I am given freedom, permission, connection to the Wild Woman to write out from another part of myself. The way I hear my own story from my soul or just merely as a conversation I had with myself as a woman in pain, as a confused woman.  How profound a difference might this make? It changes the outcome of understanding my health history and the the lessons I learn in order to change and grow in strength. In order to feel my way into my feminine and embrace the woman I am instead of letting the voice get lost in a sea of mundane? Instead of letting myself get swallowed up into how hard the journey was/is, I can let it led me to my strength.

She continues to tell us how this listening from the soul is a connection to the Wild Woman, a gateway:

Bone by bone, hair by hair, Wild Woman comes back. Through night dreams, through events half understood and half remembered, Wild Woman comes back. She comes back through story.

I am reminded of the way I tried to write my story out for doctors I was seeking treatment and help. It was chronology based, this doctor said this, I said that… parts are missing, our perception of real events changes and is altered over time.  I compare this to my journal entries written in real time, the presence of them, filled with more fire, filled with more grace, filled with more suffering. This contrast is very useful as I set out to develop an outline for my book.

These entries are the seat of the soul, where sometimes I am reflecting on something from childhood or a journey home, those events half understood and half remembered, when surrounded with the present moment in my journal, have much more context and so many more pieces of a feminine and honest me than the ones I wrote to bring into yet another doctor. In that monologue, I am desperately trying to get every detail out correctly, to not miss a thing, to present myself as not crazy, to validate my abdominal pain instead of just accepting it, being mad at it, or letting it exist just because it does.  Instead of allowing them to dismiss it, which I always feared.

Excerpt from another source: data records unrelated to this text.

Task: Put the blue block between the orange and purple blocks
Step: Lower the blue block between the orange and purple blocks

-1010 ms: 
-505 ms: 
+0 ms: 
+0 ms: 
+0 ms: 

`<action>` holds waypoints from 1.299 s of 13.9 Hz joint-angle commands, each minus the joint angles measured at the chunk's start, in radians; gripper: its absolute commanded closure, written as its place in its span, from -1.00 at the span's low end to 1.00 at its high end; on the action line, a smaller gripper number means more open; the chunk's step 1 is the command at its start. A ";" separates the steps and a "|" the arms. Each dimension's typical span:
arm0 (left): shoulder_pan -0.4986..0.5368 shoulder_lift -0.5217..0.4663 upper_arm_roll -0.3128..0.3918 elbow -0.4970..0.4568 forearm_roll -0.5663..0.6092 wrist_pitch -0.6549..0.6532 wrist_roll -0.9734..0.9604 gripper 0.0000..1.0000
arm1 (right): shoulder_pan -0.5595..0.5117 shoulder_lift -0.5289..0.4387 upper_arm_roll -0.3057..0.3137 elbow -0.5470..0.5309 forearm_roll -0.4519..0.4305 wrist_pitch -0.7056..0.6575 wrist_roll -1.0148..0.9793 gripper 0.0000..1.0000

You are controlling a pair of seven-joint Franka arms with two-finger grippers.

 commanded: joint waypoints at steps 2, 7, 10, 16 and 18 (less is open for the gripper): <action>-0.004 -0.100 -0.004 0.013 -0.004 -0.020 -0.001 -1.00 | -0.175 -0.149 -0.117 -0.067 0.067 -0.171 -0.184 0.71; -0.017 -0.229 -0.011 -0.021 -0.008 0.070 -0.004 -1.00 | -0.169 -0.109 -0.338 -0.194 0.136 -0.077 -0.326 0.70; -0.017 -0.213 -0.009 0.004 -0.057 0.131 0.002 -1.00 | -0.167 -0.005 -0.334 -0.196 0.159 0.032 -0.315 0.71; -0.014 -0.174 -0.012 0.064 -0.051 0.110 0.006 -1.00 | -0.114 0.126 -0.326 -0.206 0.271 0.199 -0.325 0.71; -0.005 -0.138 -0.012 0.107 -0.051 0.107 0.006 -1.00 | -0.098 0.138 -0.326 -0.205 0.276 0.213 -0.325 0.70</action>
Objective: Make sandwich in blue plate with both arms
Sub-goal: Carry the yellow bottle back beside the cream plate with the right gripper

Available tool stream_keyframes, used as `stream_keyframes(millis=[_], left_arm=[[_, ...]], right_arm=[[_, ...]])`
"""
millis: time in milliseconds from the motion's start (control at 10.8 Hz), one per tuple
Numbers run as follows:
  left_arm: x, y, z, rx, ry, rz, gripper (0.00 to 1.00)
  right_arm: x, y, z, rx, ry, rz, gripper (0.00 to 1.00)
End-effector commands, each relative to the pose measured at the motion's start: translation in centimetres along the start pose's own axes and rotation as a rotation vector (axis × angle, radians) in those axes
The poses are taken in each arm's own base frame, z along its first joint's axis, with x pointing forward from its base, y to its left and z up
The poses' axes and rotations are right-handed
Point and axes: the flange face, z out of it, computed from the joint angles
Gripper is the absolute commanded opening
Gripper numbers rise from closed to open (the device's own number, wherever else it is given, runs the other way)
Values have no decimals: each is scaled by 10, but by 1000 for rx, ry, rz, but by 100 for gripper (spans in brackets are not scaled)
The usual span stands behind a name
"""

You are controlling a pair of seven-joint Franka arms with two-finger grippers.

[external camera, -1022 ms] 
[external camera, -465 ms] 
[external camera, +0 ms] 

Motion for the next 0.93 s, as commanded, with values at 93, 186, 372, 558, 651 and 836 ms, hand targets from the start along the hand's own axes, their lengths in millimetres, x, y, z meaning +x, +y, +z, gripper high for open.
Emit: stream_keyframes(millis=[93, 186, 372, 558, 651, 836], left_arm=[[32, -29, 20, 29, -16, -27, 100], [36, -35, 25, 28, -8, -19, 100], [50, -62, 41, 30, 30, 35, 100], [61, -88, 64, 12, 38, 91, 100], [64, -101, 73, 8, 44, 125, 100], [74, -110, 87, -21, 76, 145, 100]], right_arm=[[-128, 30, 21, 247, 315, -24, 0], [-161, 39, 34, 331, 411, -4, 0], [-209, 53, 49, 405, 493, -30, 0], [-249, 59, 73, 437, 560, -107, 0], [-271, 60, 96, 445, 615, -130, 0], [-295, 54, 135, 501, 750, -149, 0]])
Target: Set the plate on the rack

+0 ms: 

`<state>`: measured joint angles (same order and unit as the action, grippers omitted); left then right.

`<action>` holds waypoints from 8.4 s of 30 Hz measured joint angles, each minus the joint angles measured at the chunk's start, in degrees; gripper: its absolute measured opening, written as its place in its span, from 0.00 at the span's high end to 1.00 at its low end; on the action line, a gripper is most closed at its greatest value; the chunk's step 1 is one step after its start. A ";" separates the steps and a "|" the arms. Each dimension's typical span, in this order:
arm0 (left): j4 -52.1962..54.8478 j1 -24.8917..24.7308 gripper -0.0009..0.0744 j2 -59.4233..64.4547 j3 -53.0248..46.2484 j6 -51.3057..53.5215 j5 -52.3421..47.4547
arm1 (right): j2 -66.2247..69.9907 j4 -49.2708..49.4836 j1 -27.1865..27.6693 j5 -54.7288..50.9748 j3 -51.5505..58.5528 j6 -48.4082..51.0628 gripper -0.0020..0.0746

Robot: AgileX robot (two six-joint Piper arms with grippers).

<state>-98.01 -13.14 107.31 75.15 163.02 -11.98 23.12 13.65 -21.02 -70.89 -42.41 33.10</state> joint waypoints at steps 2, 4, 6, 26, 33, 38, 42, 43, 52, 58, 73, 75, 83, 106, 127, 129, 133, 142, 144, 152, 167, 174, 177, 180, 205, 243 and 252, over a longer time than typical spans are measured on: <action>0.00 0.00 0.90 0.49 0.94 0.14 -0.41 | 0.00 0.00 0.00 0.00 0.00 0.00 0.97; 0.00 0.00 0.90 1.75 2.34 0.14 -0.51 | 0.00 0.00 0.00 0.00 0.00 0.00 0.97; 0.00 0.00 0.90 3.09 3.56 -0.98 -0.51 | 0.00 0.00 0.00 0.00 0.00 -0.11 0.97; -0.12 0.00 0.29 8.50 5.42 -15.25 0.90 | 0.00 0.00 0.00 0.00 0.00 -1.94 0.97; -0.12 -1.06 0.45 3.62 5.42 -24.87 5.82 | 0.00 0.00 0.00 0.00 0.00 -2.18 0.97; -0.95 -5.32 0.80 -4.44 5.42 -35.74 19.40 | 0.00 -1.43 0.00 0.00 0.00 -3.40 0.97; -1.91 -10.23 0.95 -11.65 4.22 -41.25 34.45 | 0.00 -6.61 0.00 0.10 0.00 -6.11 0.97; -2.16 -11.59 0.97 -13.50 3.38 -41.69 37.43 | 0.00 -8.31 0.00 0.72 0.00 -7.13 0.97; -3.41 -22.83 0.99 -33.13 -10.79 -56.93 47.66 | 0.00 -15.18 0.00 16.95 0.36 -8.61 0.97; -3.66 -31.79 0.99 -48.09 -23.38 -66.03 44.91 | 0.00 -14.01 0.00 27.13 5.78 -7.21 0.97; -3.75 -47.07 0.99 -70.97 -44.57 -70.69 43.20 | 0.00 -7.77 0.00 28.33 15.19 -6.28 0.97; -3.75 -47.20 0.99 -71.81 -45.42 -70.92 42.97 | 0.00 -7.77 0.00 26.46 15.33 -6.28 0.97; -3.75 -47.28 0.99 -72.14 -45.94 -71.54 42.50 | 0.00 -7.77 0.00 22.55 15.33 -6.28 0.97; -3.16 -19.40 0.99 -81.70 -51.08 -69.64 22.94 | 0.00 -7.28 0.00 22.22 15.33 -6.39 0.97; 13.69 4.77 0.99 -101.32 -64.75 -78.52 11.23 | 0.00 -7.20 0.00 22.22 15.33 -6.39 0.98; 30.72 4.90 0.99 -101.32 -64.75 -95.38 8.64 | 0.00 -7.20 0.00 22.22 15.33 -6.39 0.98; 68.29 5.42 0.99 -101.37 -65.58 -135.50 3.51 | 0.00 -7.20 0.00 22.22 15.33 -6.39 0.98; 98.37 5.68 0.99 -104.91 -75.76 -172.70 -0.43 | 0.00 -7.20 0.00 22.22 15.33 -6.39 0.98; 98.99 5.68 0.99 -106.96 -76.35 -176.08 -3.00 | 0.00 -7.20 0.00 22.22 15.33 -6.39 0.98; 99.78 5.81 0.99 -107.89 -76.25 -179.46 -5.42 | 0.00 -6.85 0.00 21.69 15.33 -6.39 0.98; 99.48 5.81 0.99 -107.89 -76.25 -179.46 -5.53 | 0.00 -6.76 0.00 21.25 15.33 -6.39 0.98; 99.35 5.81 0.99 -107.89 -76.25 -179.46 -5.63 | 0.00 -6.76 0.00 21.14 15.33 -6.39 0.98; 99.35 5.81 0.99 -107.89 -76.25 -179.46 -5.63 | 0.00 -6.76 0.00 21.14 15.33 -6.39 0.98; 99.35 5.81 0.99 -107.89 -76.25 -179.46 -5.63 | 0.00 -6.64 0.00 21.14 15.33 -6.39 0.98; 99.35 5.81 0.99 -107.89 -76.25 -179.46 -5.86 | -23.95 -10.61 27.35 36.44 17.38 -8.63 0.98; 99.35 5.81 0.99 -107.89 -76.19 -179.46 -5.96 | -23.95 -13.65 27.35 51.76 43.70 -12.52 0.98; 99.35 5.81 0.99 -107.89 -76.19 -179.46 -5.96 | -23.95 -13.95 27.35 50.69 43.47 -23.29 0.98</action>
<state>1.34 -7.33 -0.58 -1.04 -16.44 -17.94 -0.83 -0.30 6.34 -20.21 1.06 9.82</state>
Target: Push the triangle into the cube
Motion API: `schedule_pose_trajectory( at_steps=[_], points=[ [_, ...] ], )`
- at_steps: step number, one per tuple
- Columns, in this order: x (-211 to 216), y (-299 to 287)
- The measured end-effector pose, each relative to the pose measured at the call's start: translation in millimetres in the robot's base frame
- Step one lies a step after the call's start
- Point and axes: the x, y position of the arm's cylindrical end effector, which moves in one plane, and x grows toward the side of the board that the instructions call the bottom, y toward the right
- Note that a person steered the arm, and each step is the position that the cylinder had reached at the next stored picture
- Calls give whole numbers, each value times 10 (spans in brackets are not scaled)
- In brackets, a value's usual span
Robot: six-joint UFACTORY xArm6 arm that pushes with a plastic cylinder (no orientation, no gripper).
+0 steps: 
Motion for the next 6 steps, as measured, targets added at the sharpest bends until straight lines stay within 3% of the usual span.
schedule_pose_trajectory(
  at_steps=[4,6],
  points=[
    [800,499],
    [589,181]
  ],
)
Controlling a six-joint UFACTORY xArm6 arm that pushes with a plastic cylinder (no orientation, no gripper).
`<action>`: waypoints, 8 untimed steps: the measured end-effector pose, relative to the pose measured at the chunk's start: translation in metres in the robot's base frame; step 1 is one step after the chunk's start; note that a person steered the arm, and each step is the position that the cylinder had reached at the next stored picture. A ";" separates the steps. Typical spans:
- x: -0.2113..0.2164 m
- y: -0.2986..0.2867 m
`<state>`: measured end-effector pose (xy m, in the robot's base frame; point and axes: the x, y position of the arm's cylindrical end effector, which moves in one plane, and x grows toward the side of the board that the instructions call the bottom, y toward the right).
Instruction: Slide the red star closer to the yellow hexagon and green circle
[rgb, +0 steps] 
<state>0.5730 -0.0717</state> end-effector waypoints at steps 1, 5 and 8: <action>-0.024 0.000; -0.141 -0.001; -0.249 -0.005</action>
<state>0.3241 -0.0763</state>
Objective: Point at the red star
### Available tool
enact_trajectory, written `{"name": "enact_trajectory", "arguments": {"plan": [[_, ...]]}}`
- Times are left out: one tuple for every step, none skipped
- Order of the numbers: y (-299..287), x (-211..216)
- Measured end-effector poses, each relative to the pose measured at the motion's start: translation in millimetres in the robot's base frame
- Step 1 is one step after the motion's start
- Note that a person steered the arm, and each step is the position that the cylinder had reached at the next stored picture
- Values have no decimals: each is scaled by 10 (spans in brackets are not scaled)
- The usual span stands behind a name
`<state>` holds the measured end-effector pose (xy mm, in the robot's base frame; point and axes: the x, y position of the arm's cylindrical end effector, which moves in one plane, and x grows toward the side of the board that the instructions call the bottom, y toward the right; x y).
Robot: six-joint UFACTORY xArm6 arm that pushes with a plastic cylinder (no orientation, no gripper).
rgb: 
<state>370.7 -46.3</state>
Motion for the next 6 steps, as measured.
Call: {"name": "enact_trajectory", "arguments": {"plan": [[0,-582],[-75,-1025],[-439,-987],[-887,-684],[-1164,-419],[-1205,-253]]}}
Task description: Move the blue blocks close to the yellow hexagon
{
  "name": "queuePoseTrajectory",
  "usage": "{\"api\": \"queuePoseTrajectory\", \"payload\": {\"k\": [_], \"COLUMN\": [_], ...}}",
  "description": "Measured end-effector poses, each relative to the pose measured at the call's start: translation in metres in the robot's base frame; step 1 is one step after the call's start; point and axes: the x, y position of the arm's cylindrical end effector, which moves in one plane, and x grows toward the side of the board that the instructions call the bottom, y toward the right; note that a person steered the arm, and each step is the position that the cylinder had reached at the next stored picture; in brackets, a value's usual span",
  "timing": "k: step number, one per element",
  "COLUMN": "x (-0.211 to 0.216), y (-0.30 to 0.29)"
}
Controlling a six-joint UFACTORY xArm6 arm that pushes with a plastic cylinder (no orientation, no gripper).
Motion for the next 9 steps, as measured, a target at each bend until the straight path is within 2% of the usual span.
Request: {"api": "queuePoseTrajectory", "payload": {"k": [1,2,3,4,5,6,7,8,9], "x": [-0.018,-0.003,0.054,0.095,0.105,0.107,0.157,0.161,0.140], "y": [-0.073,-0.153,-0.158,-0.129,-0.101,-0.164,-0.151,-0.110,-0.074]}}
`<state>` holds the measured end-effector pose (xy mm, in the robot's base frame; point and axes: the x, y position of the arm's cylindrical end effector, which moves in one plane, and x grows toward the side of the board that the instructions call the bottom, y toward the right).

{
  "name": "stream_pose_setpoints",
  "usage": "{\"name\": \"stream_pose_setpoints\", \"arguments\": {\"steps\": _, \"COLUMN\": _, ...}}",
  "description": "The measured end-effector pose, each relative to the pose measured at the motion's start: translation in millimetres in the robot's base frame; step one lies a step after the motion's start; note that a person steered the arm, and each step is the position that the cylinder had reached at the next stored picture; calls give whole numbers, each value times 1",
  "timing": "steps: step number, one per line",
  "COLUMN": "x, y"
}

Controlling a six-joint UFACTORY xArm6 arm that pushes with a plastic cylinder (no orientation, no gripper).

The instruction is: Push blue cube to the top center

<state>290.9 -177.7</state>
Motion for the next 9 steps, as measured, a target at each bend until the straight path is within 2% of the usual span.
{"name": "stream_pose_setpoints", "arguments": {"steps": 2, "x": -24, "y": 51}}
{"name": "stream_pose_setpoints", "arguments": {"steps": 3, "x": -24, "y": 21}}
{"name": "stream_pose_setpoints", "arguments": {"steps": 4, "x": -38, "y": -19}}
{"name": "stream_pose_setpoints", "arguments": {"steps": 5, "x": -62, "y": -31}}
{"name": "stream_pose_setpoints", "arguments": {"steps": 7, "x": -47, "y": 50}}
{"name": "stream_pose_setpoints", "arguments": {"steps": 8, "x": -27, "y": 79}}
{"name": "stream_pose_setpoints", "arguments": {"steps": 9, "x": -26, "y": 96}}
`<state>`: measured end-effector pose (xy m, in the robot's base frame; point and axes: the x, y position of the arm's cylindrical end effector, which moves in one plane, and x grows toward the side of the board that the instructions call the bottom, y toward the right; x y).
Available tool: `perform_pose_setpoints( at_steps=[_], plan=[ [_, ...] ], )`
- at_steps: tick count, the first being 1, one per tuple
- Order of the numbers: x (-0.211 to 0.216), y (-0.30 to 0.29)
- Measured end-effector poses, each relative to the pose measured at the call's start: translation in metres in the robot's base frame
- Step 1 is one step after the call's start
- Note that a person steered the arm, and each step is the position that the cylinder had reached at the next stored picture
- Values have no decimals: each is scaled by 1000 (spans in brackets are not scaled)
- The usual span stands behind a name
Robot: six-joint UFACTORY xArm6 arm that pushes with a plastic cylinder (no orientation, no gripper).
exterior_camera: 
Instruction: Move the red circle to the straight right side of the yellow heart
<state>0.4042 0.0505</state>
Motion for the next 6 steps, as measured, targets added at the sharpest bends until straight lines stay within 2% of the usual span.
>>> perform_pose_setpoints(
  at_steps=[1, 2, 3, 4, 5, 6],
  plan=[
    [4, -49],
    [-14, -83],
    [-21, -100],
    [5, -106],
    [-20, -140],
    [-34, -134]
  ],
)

No, in my journal, no one  dismisses the pain (and therefore me), and when I listen to these pieces from my soul, I see how I started to become whole again, and I see that young girl scared and trapped inside me begin to bloom and come out and join me.  And I understand why. 

So, tell me, where is your Wild Woman?

Where does it take you? How do you reflect on your writing and your own story when you imagine that you are writing for the soul? For the connection to the Wild Woman?

From the jacket:

Within every woman there lives a powerful force, filled with good instincts, passionate creativity, and ageless knowing. She is the Wild Woman, who represents the instinctual nature of women. But she is an endangered species. For though the gifts of wildish nature belong to us at birth, society’s attempt to “civilize” us into rigid roles has muffled the deep, life-giving messages of our own souls.

In Women Who Run with the Wolves, Dr. Clarissa Pinkola Estés unfolds rich intercultural myths, fairy tales, folk tales, and stories, many from her own traditions, in order to help women reconnect with the fierce, healthy, visionary attributes of this instinctual nature. Through the stories and commentaries in this remarkable book, we retrieve, examine, love, and understand the Wild Woman, and hold her against our deep psyches as one who is both magic and medicine.

Dr. Estés has created a new lexicon for describing the female psyche. Fertile and life-giving, it is a psychology of women in the truest sense, a knowing of the soul.

Estés, Clarissa Pinkola. Women Who Run with the Wolves: Myths and Stories of the Wild Woman Archetype. Rider, 1998.